A seguito di una denuncia sporta da C.G. contro G.D., questi veniva condannato in primo grado dal Tribunale di Barcellona Pozzo di Gotto poiché ritenuto responsabile del reato di ricettazione. L’accusa era di furto di cellulare.

Ecco i fatti. L’imputato aveva prelevato il cellulare da un cassetto in cui erano tenuti tutti gli altri dispositivi di tutti i membri della sua famiglia. Il telefonino era poi stato ritrovato dai militari dell’Arma nella zona tirrenica ed esattamente in casa di un ragazzo che – ha riferito – lo aveva avuto in prestito dal G.D., imputato.

A fare chiarezza sull’ingarbugliato caso, l’Avv.Piera Basile del Foro di Barcellona, la quale ha dimostrato come il cellulare fosse stato trovato dalla madre dell’imputato abbandonato sullo scaffale di un supermercato di Monforte marina.
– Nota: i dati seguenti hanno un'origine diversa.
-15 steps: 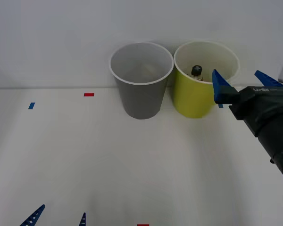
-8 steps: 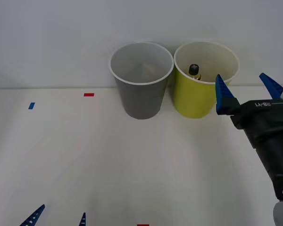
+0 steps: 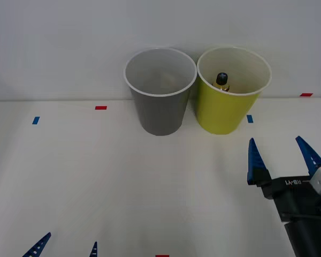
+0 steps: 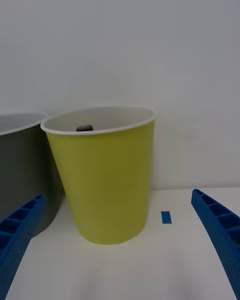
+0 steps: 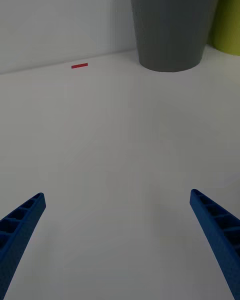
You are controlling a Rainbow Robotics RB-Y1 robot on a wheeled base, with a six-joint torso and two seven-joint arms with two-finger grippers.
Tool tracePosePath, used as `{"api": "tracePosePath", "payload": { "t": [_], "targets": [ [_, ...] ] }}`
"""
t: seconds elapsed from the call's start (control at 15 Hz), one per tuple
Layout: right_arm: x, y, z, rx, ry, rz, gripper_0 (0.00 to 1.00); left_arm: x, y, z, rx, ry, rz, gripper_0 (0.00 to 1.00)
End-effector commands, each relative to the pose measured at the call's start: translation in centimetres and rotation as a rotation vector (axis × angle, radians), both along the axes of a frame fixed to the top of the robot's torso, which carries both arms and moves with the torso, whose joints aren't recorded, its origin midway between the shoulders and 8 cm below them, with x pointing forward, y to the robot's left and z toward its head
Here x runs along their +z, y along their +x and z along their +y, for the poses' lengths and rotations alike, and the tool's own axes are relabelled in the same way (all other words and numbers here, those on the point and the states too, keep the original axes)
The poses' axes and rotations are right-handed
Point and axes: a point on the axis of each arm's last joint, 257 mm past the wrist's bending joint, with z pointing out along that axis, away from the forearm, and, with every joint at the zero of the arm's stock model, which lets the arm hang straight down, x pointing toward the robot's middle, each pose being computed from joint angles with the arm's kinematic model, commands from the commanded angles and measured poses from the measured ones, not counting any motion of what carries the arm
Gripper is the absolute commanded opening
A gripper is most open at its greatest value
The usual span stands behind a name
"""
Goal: Put cans in the gray bin and PET bottles in the light green bin.
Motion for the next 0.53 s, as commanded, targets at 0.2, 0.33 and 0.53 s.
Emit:
{"api": "tracePosePath", "payload": {
  "t": [0.2,0.33,0.53],
  "targets": [
    [-5.4,-5.6,-2.3,-0.064,-0.052,0.077,1.0,0.0,0.0,0.0,0.0,0.0,0.0,1.0],
    [-6.3,-7.0,-2.8,-0.081,-0.055,0.103,1.0,0.0,0.0,0.0,0.0,0.0,0.0,1.0],
    [-7.7,-8.8,-3.4,-0.103,-0.059,0.15,1.0,0.0,0.0,0.0,0.0,0.0,0.0,1.0]
  ]
}}
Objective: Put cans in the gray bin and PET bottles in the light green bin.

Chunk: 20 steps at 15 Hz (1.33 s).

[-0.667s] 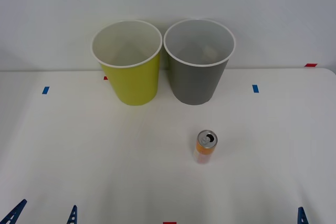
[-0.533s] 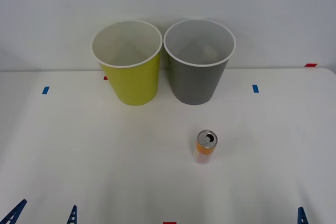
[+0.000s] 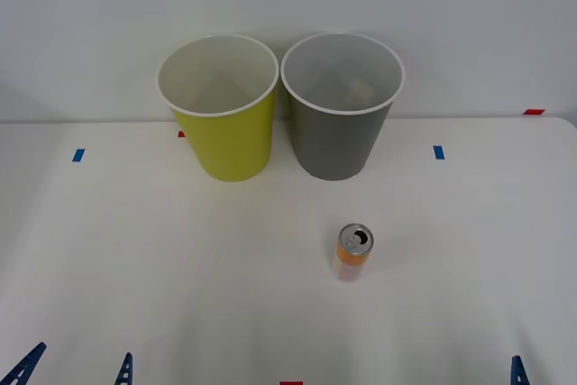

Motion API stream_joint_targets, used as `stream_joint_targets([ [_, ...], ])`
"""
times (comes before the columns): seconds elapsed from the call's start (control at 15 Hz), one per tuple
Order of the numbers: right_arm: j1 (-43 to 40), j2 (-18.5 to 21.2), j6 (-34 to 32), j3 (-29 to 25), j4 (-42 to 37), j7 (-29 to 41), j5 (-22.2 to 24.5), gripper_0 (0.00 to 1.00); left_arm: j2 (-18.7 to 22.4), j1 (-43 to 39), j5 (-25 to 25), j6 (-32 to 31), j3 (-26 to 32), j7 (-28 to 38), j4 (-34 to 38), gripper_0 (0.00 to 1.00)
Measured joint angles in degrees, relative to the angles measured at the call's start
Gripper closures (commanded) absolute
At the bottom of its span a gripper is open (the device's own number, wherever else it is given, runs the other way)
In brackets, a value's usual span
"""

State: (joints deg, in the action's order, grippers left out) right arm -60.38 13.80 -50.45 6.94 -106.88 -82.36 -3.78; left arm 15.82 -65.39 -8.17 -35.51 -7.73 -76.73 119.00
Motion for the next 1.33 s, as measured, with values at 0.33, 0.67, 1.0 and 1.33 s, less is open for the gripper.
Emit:
stream_joint_targets([
  [0.33, 0.0, 0.0, 0.0, 0.0, 0.0, 0.0, 0.0, 0.22, 0.0, 0.0, 0.0, 0.0, 0.0, 0.0, 0.0, 0.00],
  [0.67, 0.0, 0.0, 0.0, 0.0, 0.0, 0.0, 0.0, 0.22, 0.0, 0.0, 0.0, 0.0, 0.0, 0.0, 0.0, 0.00],
  [1.0, 0.0, 0.0, 0.0, 0.0, 0.0, 0.0, 0.0, 0.22, 0.0, 0.0, 0.0, 0.0, 0.0, 0.0, 0.0, 0.00],
  [1.33, 1.1, -0.8, 0.9, 0.4, 2.7, 0.0, -0.5, 0.21, 0.0, 0.0, 0.0, 0.0, 0.0, 0.0, 0.0, 0.00],
])
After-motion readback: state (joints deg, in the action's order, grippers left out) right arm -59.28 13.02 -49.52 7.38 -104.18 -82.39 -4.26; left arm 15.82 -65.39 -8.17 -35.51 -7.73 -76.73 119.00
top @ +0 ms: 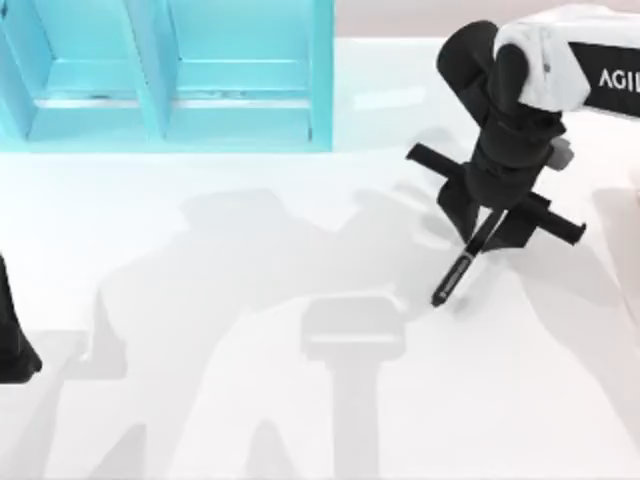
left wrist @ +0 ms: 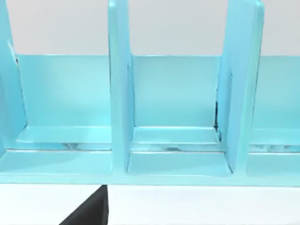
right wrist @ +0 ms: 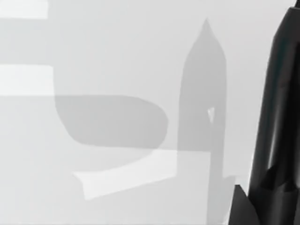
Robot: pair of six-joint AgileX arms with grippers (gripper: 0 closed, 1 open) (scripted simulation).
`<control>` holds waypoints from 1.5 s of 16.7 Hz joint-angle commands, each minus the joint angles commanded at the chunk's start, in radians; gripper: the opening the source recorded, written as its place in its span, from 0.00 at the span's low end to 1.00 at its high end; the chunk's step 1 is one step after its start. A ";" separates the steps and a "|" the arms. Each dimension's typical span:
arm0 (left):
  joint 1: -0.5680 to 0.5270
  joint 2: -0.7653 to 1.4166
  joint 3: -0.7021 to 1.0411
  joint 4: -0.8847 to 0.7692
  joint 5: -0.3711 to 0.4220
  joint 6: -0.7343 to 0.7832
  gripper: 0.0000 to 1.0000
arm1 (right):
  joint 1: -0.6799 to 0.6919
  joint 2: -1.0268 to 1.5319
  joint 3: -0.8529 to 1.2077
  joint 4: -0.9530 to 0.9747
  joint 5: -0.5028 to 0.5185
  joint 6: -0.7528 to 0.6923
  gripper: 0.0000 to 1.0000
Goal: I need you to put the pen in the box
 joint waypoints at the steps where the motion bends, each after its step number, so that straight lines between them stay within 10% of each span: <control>1: 0.000 0.000 0.000 0.000 0.000 0.000 1.00 | 0.000 -0.009 0.031 -0.044 0.000 -0.001 0.00; 14: 0.000 0.000 0.000 0.000 0.000 0.000 1.00 | -0.037 -0.071 0.195 -0.279 -0.001 -0.006 0.00; 25: 0.000 0.000 0.000 0.000 0.000 0.000 1.00 | -0.771 -0.198 0.070 -0.322 0.004 -0.040 0.00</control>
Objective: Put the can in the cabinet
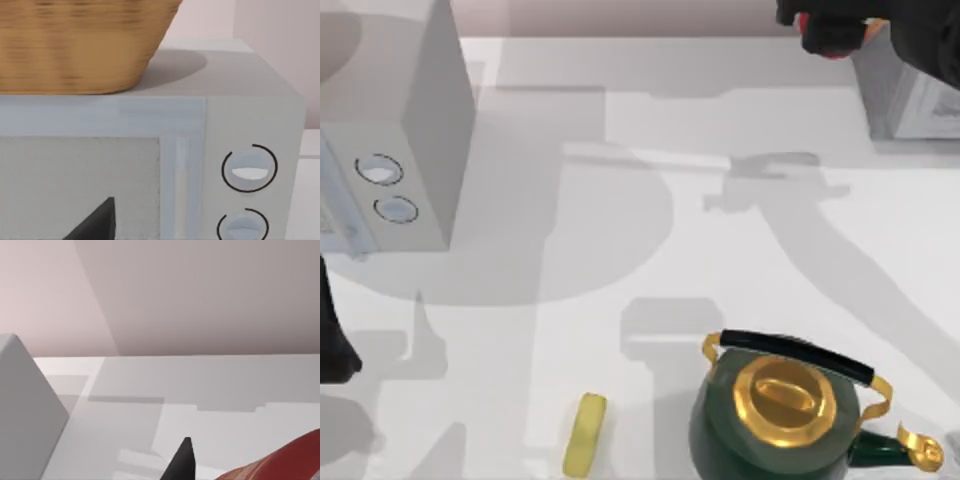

Da lì, era stato portato a casa e riposto nel fatidico cassetto da cui l’imputato, ignaro che fosse oggetto di refurtiva, lo aveva prelevato.

L’Avv. Basile ha fatto comprendere come in capo all’appellante mancasse l’elemento soggettivo richiesto dalla fattispecie incriminatrice. La Corte ha, così, accolto la tesi difensiva, emettendo una sentenza di assoluzione.